* **Extracted material**
────────

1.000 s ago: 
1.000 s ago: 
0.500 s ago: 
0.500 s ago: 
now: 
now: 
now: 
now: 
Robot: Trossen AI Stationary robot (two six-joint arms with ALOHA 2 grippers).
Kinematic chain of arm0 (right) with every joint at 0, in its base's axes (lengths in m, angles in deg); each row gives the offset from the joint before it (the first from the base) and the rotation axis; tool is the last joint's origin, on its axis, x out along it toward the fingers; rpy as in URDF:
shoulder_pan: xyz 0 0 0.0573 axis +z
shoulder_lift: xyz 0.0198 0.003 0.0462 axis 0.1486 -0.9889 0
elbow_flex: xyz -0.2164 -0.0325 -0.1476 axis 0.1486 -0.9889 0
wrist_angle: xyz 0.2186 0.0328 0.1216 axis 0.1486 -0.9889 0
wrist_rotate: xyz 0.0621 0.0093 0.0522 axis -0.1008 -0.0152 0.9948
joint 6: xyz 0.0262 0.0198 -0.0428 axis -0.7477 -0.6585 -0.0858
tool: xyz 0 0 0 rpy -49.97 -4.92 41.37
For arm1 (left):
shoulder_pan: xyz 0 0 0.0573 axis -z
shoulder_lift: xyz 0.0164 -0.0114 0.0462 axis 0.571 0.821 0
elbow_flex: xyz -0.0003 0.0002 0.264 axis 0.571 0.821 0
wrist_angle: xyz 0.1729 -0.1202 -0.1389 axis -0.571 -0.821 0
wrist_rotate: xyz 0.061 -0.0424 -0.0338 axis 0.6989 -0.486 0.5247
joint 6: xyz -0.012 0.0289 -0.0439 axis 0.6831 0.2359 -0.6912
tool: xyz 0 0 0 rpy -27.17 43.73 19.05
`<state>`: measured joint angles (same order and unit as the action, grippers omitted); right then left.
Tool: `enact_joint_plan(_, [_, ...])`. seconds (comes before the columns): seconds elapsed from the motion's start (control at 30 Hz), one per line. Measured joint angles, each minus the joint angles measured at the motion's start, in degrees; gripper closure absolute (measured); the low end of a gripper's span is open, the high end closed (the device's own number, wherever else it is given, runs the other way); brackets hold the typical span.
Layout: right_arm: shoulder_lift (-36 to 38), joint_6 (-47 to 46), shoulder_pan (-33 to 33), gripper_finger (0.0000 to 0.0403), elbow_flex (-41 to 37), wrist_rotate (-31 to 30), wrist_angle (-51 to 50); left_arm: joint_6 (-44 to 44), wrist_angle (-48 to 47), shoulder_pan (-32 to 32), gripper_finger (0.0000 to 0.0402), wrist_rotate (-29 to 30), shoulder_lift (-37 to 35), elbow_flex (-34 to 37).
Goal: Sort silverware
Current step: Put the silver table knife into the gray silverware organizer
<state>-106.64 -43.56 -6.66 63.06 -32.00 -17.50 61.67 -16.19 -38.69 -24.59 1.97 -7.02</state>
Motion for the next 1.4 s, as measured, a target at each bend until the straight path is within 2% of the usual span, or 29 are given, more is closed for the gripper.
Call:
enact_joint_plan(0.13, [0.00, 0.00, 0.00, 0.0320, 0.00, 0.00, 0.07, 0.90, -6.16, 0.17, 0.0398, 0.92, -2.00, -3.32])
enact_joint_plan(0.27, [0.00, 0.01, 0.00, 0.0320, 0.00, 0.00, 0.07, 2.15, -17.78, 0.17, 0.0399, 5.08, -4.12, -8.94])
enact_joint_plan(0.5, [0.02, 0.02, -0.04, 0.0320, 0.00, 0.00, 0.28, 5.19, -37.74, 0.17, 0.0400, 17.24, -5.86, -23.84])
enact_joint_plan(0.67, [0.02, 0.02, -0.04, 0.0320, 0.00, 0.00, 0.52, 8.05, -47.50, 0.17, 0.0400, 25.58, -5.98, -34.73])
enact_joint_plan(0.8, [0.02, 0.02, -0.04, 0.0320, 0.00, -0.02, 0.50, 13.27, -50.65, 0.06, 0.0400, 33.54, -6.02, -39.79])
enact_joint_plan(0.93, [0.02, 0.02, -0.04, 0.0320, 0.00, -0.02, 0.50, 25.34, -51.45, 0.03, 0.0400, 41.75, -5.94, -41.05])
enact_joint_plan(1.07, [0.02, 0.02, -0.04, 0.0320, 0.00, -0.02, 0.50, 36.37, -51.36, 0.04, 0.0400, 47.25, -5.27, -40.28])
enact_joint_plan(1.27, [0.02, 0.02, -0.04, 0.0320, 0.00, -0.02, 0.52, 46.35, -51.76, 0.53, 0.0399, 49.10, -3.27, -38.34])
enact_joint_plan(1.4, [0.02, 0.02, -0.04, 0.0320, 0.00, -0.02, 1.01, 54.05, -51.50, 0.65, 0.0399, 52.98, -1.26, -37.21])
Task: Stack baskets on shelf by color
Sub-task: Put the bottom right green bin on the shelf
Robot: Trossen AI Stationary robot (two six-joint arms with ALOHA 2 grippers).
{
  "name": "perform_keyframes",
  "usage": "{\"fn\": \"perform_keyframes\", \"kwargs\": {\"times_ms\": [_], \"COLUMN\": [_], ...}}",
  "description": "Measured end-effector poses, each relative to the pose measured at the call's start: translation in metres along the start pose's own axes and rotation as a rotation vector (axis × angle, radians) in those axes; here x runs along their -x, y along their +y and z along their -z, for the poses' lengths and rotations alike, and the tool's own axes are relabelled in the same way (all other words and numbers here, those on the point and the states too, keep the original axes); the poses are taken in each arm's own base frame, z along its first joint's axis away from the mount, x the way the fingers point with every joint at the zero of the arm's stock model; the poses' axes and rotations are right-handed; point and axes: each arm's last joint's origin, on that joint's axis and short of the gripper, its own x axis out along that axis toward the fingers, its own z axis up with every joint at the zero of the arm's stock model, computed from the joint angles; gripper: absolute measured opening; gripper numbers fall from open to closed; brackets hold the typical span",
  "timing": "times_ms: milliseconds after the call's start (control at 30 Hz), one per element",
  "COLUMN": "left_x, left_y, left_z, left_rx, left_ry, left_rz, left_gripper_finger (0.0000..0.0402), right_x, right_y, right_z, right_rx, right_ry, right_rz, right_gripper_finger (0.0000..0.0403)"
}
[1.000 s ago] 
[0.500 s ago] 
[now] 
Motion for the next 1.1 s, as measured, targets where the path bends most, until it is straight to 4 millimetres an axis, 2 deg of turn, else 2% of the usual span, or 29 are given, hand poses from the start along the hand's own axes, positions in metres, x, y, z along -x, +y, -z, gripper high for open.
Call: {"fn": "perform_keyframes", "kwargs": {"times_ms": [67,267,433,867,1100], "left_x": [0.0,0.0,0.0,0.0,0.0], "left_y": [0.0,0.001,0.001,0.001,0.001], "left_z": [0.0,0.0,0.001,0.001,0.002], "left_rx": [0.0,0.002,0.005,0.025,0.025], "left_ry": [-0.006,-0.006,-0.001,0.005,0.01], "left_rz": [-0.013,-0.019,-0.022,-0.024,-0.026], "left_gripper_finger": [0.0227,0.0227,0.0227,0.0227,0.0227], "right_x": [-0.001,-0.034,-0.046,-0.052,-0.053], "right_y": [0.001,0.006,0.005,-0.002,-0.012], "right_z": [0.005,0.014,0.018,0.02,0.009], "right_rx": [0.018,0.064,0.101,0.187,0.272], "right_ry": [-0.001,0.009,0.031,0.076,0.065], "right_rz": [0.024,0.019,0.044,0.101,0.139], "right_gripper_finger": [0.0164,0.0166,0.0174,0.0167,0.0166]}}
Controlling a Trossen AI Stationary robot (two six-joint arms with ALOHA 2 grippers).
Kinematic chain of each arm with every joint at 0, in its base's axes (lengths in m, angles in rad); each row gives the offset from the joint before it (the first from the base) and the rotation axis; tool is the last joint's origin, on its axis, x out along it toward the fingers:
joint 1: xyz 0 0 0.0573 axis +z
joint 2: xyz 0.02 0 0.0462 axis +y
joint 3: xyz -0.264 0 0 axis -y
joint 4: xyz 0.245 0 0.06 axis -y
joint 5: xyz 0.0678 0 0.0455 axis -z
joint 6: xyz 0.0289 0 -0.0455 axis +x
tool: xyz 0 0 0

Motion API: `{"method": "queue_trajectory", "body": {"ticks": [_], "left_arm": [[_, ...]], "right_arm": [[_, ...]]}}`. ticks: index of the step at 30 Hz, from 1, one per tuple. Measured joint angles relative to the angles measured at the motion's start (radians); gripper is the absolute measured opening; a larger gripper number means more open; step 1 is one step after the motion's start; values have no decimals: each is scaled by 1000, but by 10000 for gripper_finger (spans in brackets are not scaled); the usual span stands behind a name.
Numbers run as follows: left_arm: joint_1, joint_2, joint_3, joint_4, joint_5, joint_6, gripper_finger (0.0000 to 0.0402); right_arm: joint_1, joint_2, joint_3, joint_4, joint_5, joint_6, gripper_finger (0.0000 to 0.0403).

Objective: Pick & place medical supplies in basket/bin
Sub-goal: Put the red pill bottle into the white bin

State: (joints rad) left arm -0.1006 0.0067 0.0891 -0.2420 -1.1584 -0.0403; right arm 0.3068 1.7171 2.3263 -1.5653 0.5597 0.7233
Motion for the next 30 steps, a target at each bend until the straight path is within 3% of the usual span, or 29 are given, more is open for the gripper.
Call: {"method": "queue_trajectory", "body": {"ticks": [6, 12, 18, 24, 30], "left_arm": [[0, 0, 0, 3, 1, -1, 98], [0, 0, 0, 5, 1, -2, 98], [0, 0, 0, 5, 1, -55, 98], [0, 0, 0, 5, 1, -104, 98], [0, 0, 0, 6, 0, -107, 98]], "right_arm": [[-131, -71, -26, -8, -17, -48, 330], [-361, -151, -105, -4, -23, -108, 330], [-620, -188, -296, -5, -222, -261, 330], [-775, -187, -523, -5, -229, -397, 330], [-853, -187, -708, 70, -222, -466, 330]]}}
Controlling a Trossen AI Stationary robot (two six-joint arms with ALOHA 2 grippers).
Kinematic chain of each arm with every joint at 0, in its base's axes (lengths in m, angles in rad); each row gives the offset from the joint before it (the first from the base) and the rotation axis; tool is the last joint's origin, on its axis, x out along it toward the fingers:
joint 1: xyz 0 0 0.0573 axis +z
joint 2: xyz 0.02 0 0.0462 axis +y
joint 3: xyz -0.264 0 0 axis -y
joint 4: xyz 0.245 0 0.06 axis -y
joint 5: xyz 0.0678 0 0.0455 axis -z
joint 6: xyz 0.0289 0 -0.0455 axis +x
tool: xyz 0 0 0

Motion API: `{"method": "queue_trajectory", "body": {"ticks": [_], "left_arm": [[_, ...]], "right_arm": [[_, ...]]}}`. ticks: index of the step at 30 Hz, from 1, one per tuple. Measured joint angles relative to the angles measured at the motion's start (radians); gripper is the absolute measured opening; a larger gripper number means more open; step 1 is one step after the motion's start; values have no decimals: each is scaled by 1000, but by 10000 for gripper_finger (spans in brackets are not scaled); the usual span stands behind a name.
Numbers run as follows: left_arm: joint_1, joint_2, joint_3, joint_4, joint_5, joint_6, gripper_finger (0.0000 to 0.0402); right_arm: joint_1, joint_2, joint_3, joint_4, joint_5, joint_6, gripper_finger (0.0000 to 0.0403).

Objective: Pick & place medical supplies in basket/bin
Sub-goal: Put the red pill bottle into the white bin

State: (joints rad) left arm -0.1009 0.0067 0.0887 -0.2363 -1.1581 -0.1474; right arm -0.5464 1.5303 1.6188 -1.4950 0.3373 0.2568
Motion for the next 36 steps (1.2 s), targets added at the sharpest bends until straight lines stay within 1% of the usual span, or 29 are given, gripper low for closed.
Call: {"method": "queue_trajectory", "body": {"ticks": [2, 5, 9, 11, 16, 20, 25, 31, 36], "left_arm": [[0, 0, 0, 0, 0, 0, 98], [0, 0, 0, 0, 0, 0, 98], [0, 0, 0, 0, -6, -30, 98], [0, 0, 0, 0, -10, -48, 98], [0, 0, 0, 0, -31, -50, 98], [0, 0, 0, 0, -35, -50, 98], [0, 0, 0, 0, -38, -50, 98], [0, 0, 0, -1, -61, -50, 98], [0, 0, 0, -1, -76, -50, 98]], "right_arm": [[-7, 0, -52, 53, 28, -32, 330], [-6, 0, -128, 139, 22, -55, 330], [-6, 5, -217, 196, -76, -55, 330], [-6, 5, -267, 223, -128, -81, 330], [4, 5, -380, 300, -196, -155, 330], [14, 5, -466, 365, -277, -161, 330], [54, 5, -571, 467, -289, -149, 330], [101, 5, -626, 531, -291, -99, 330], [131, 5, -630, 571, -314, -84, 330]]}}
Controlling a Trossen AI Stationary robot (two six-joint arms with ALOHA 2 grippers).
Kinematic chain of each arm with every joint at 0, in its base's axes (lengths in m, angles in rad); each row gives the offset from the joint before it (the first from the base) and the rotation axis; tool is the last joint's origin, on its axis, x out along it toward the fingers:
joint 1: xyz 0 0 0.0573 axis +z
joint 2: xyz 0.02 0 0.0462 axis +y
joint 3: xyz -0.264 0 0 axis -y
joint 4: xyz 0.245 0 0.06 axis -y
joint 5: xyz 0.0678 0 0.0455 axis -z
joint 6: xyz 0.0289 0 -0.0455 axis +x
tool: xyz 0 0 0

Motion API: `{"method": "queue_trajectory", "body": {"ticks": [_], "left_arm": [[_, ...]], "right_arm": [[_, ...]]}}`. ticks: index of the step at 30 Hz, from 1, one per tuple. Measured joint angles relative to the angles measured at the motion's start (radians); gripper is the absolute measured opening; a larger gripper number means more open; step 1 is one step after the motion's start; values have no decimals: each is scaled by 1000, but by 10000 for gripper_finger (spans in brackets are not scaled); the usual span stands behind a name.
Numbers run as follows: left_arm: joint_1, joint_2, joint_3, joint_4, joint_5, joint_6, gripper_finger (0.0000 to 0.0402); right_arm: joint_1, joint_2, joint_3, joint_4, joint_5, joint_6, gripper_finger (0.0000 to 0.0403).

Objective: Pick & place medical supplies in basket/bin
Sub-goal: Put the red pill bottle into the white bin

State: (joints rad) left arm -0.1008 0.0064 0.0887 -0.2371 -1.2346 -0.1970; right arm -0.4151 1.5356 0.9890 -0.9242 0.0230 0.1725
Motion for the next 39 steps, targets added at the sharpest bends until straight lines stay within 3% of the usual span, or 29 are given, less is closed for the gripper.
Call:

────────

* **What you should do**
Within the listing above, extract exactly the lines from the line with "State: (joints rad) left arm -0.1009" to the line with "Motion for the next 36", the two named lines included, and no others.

* **Solution to the exercise**
State: (joints rad) left arm -0.1009 0.0067 0.0887 -0.2363 -1.1581 -0.1474; right arm -0.5464 1.5303 1.6188 -1.4950 0.3373 0.2568
Motion for the next 36 steps (1.2 s), targets added at the sharpest bends until straight lines stay within 1% of the usual span, or 29 are given, gripper low for closed.

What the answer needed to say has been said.